Records from a dataset
□ □ □ □ □

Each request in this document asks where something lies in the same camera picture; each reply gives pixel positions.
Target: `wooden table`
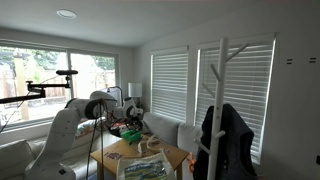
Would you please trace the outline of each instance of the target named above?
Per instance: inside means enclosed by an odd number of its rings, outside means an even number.
[[[113,176],[117,175],[117,166],[119,156],[132,157],[138,155],[138,142],[132,143],[131,145],[125,139],[121,139],[110,146],[103,148],[103,152],[97,150],[90,154],[90,156],[97,161],[97,177],[98,180],[102,180],[103,168],[109,171]],[[168,145],[162,141],[152,145],[153,148],[163,148],[167,159],[169,160],[172,168],[177,171],[177,179],[182,179],[182,162],[188,156],[188,152],[179,149],[177,147]],[[147,151],[145,144],[142,146],[143,156],[150,156],[156,152]]]

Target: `glass window pane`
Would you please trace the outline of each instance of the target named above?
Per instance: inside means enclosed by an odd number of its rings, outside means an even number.
[[[65,52],[0,47],[0,98],[36,94],[28,92],[26,81],[65,84],[65,77],[56,75],[58,69],[67,69]],[[8,120],[12,124],[54,117],[70,99],[70,89],[45,88],[45,91],[46,98],[0,104],[0,126]]]
[[[71,53],[74,96],[88,99],[96,90],[116,85],[115,58]]]

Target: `window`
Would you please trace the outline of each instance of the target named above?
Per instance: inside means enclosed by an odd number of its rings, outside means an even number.
[[[70,53],[67,49],[0,45],[1,99],[32,95],[27,91],[26,81],[33,81],[34,84],[65,84],[65,76],[58,76],[57,70],[72,66],[79,72],[72,77],[75,88],[71,90],[46,88],[46,98],[0,104],[0,131],[4,126],[14,129],[50,122],[71,98],[89,98],[94,90],[115,86],[118,77],[117,56],[90,53],[93,55],[71,53],[68,56]],[[79,82],[85,83],[86,87],[80,86]]]
[[[259,163],[275,40],[272,35],[231,40],[229,55],[246,42],[249,46],[227,63],[224,103],[231,104],[254,132],[251,155]],[[199,50],[196,125],[202,124],[208,107],[214,105],[214,97],[202,84],[215,92],[216,78],[210,64],[218,67],[219,51],[219,42]]]
[[[185,121],[188,48],[152,53],[151,112]]]

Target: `white wall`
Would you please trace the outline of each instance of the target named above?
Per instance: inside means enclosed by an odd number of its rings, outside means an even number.
[[[150,51],[189,45],[194,74],[198,44],[224,36],[277,32],[262,159],[256,169],[267,180],[320,179],[316,164],[320,155],[319,17],[319,1],[265,1],[144,44],[135,49],[135,69],[136,81],[143,82],[146,110],[150,105]],[[309,64],[310,57],[317,62]],[[293,59],[293,64],[287,65],[287,59]],[[189,87],[194,86],[193,78]]]
[[[123,89],[124,97],[128,95],[128,82],[133,81],[133,49],[123,48],[117,46],[96,44],[91,42],[84,42],[61,37],[40,35],[34,33],[27,33],[21,31],[14,31],[0,28],[0,42],[1,40],[10,40],[16,42],[27,42],[35,44],[43,44],[50,46],[58,46],[64,48],[96,51],[104,53],[112,53],[119,55],[119,70],[120,70],[120,84]],[[30,139],[37,136],[45,135],[50,128],[50,125],[43,125],[29,129],[21,129],[19,131],[7,132],[0,134],[0,144],[11,142],[23,138]]]

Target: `ceiling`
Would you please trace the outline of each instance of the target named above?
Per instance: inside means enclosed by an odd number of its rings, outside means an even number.
[[[137,47],[256,2],[258,0],[2,0],[0,28]],[[58,9],[71,10],[77,18],[63,19],[56,14]]]

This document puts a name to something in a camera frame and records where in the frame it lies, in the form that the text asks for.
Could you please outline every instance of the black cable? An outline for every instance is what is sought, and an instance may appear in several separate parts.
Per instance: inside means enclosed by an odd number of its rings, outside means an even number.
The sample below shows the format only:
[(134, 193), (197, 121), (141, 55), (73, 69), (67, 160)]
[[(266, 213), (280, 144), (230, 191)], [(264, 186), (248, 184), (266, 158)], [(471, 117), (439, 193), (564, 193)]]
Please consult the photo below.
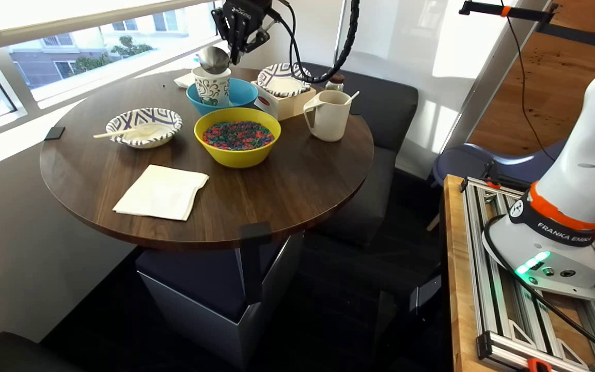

□ □ □ □ □

* [WHAT YOU NEED TO DO]:
Set all of the records down once more, letter for letter, with the images removed.

* [TASK RESPONSE]:
Each request in this document asks where something lies in the same camera picture; each reply gives pixel positions.
Target: `wooden table`
Would you please trace the outline of each instance of the target named above?
Per instance: inside means enclosed by an odd number of its rings, outside means an even number.
[[[113,176],[117,175],[117,166],[119,156],[132,157],[138,155],[138,142],[132,143],[131,145],[125,139],[121,139],[110,146],[103,148],[103,152],[97,150],[90,154],[90,156],[97,161],[97,177],[98,180],[102,180],[103,168],[109,171]],[[168,145],[162,141],[152,145],[153,148],[163,148],[167,159],[169,160],[172,168],[177,171],[177,179],[182,179],[182,162],[188,156],[188,152],[179,149],[177,147]],[[147,151],[145,144],[142,146],[143,156],[150,156],[156,152]]]

Target: `glass window pane`
Would you please trace the outline of each instance of the target named above?
Per instance: inside means enclosed by an odd number of its rings, outside means an even number.
[[[65,52],[0,47],[0,98],[36,94],[28,92],[26,81],[65,84],[65,77],[56,75],[58,69],[67,69]],[[8,120],[12,124],[54,117],[70,99],[70,89],[45,88],[45,91],[46,98],[0,104],[0,126]]]
[[[71,53],[74,96],[88,99],[96,90],[116,85],[115,58]]]

Target: `window`
Would you please trace the outline of each instance of the target named above?
Per instance: inside means enclosed by an odd number of its rings, outside means an even number.
[[[70,53],[67,49],[0,45],[1,99],[32,95],[27,91],[26,81],[33,81],[34,84],[65,84],[65,76],[58,76],[57,70],[72,66],[79,72],[72,77],[75,88],[71,90],[46,88],[46,98],[0,104],[0,131],[4,126],[14,129],[50,122],[71,98],[89,98],[94,90],[115,86],[118,77],[117,56],[90,53],[93,55],[71,53],[68,56]],[[79,82],[85,83],[86,87],[80,86]]]
[[[259,163],[275,40],[272,35],[231,40],[229,55],[246,42],[249,46],[227,63],[224,103],[231,104],[254,132],[251,155]],[[199,50],[196,125],[202,124],[208,107],[214,105],[214,97],[202,84],[215,92],[216,78],[210,64],[218,67],[219,51],[219,42]]]
[[[185,121],[188,48],[152,53],[151,112]]]

Target: `white wall`
Would you please trace the outline of each instance of the target named above?
Per instance: inside means enclosed by an odd number of its rings, outside means an even number.
[[[150,51],[189,45],[194,74],[198,44],[224,36],[277,32],[262,159],[256,169],[267,180],[320,179],[316,164],[320,155],[319,17],[319,1],[265,1],[144,44],[135,49],[135,69],[136,81],[143,82],[146,110],[150,105]],[[309,64],[310,57],[317,62]],[[293,59],[293,64],[287,65],[287,59]],[[189,87],[194,86],[193,78]]]
[[[123,89],[124,97],[128,95],[128,82],[133,81],[133,49],[123,48],[117,46],[96,44],[91,42],[84,42],[61,37],[40,35],[34,33],[27,33],[21,31],[14,31],[0,28],[0,42],[1,40],[10,40],[16,42],[27,42],[35,44],[43,44],[50,46],[58,46],[64,48],[96,51],[104,53],[112,53],[119,55],[119,70],[120,70],[120,84]],[[30,139],[37,136],[45,135],[50,128],[50,125],[43,125],[29,129],[21,129],[19,131],[7,132],[0,134],[0,144],[11,142],[23,138]]]

Target: `ceiling`
Would you please trace the outline of each instance of the target named above?
Per instance: inside means enclosed by an odd number of its rings, outside means an even number.
[[[137,47],[256,2],[258,0],[2,0],[0,28]],[[58,9],[71,10],[77,18],[63,19],[56,14]]]

This document puts a name to something in a camera frame and records where in the frame it lies, in the form that the text asks for.
Could you please outline every instance of the black cable? An outline for every instance is what is sought, and an instance may appear in several separate parts.
Per instance: inside means enclosed by an odd number of its rings, outside means an even number.
The sample below shows the format only:
[(134, 193), (197, 121), (141, 55), (73, 69), (67, 160)]
[[(266, 213), (280, 144), (230, 191)], [(264, 186), (248, 184), (266, 158)], [(471, 117), (439, 193), (564, 193)]]
Please consult the photo below.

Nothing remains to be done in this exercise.